Rezension

Sophie Charlotte. Preußens erste Königin.

01.09.2018 - Dr. Burkhard Luber

“Dedicate all Altezza Serenissima Elletorale Sofia Charlotta, Elettorice di Bandenburgo”

(Widmung in der ersten der zwölf Violinsonaten von Arcangelo Corelli)

 

In den früheren Jahrhunderten wurden Königinnen meist weniger als Königinnen sondern als Frauen der Könige betrachtet. Dementsprechend fällt die Königinnen-Geschichtsschreibung oft mager aus. Diesem Trend setzt Barbara Beuys ihre Biographie von Sophie Charlotte von Hannover entgegen. Sophie Charlotte, Frau Friedrich I. von Preußen wurde 1701 von ihrem Ehemann zur ersten Königin von Preußen gekrönt. Das Bemerkenswerte an Sophie Charlotte war, dass sie sich nicht damit abfand - wie es in ihrer Epoche üblich war - nur Staffage im königlichen Hofstaat zu sein. Nicht nur sprach sie fließend Italienisch, Französisch und Englisch; in der ihr eigens gebauten Residenz Lietzenburg war beispielsweise auch der Philosoph Wilhelm Leibniz ein oft und gern gesehener Gast, mit dem sich die Königin diskutierte, was 1700 dann zur der Gründung einer preußen Akademie der Wissenschaften führte.

Barbara Beuys präsentiert in ihrer Biographie dankenswerterweise eine große Anzahl von Begebenheiten und Details aus dem Leben von Sophie Charlotte. Neben ihrem Interesse an Philosophie war die Königin auch der Musik zugetan. Sie spielte selber gut Cembalo und förderte begabte Sängerinnen und Musiker. Bemerkenswerterweise hat Arcangelo Corelli, Europas bester Geiger und anerkannter Komponist, die erste seiner zwölf Violinsonaten (Op. 5) “Altezza Serenissima Elletorale Sofia Charlotta, Elettorice Bandenburgo” gewidmet, sicherlich eine Würdigung ihres kulturellen Engagements.

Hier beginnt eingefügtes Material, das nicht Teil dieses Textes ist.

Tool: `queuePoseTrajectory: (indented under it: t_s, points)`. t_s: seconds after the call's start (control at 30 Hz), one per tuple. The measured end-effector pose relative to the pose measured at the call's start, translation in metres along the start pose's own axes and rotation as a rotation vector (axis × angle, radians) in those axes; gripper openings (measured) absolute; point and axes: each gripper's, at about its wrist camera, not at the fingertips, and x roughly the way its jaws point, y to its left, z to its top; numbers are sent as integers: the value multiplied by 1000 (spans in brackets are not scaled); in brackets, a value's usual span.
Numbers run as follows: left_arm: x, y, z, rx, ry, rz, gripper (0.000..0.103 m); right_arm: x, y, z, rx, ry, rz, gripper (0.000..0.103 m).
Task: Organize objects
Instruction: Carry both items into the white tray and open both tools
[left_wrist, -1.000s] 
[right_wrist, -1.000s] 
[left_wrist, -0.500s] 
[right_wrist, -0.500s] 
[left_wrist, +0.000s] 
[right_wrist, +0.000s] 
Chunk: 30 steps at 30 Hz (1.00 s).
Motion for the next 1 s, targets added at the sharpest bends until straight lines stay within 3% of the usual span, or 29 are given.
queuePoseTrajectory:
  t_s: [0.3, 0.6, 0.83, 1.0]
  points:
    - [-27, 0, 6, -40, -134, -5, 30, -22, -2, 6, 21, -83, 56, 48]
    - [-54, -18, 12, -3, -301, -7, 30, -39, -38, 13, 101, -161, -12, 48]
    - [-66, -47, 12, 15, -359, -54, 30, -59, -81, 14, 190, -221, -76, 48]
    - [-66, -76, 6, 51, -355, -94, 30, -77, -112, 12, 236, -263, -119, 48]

Die Krönungen Friedrich I. und Sophie Charlottea wurden zeitgleich in einer Zeremonie in Berlin vollzogen und, da sie für die damalige Zeit ungewöhnliche Selbst-Inthronisierungen waren, im übrigen Europa argwöhnisch beobachtet. Mit dieser Feier wollte Friedrich I. aber bewusst ein Zeichen setzen: das ganze Zeremoniell wurde ganz persönlich von ihm selbst geplant und gestaltet. Pointiert überließ er dabei der protestantischen Kirche keinerlei exekutive Rolle: Friedrich I. setzte zuerst sich selber die Krone auf und krönte danach seine Frau. In dieser selbstbewussten Weise des neuen Königs wurde auch das preußische Volk von den neuen Verhältnissen an der Spitze des Landes informiert.

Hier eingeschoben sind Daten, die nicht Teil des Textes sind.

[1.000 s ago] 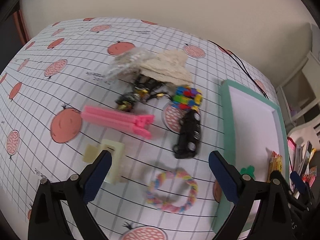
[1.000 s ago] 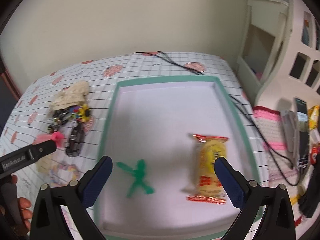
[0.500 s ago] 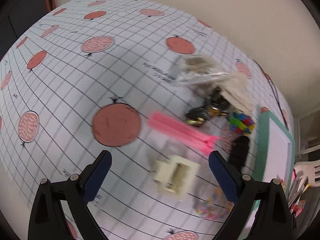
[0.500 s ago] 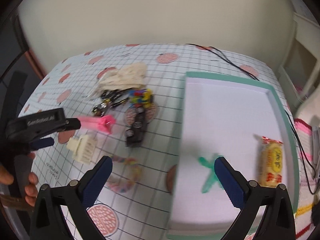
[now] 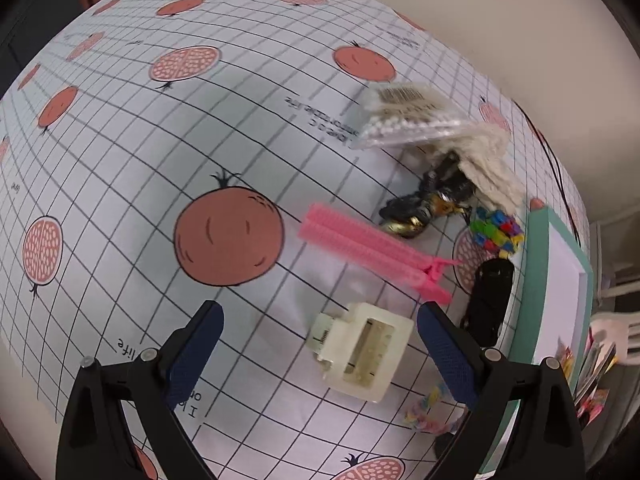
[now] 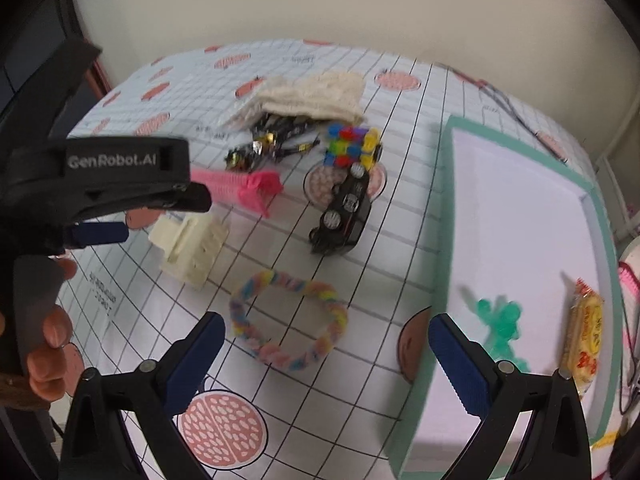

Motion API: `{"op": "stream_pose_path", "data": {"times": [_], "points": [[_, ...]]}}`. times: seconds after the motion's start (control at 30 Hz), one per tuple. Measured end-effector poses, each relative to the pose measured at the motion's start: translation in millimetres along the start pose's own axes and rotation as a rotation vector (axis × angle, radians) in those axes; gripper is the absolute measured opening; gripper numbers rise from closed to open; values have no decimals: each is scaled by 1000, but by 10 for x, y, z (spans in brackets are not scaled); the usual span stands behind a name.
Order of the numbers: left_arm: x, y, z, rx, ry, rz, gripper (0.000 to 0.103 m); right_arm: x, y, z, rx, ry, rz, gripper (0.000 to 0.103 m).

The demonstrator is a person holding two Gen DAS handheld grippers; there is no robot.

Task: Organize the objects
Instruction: 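Grasp the pastel fuzzy ring with the right tool while the left tool grasps the cream claw clip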

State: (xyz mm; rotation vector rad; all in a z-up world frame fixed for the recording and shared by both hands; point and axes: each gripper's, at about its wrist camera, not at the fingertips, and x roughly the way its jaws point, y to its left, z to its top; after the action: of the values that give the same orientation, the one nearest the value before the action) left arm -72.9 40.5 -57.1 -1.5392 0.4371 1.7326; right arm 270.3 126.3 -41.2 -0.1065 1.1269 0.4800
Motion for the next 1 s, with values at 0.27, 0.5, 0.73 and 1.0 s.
{"op": "stream_pose_path", "data": {"times": [0.27, 0.5, 0.73, 1.0], "points": [[128, -203, -99, 66, 35, 27, 97, 175, 152, -50, -57, 60, -31, 103], [163, -273, -90, 108, 32, 41, 93, 199, 160, -31, -57, 76, -39, 86], [189, -330, -128, 125, 35, 49, 66, 190, 147, -32, -55, 86, -29, 67], [146, -293, -147, 137, 17, 50, 50, 149, 107, -28, -55, 83, -26, 46]]}}
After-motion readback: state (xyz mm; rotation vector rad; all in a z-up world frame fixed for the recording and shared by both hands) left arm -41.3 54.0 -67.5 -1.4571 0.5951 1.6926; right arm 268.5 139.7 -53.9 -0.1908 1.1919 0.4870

Leider versäumt Barbara Beuys in ihrer Biographie die Chance, in gleicher Intensität, wie sie die historischen Ereignisse in Sophie Charlottes Leben präsentiert, die Geschehnisse  auch perspektivisch-interpretatorisch eingehender zu würdigen. Die Kapitelüberschriften legen das zwar nahe, der Inhalt löst aber diese Versprechen nicht ein. Bis zum Schluß des Buches wartet der Leser auf mehr Geschichtsanalyse, sei es nun im Rahmen des beschriebenen damaligen Zeitalters selber, in der die Protagonistin des Buches lebte, sei es aber auch aus Sicht der heutigen Zeit. So tritt uns in der Publikation zwar eine höchst profilierte Regentin entgegen, die sicher weit über das Normalmaß damaliger Königinnen hinausragte, es bleibt aber eine einzelne biographische Fallstudie aus dem 18. Jahrhundert, wo es angezeigt gewesen wäre, mehr vertiefende soziologische und historische Analyse durchzuführen. Da Barbara Beuys in den historischen Details sehr bewandert ist und unterhaltsam schreibt, kann man das Buch allerdings auch mit diesem analytischen Defizit gut lesen.

Barbara Beuys: Sophie Charlotte. Preußens erste Königin. Insel Verlag. 2018. 398 Seiten. 24 Euro.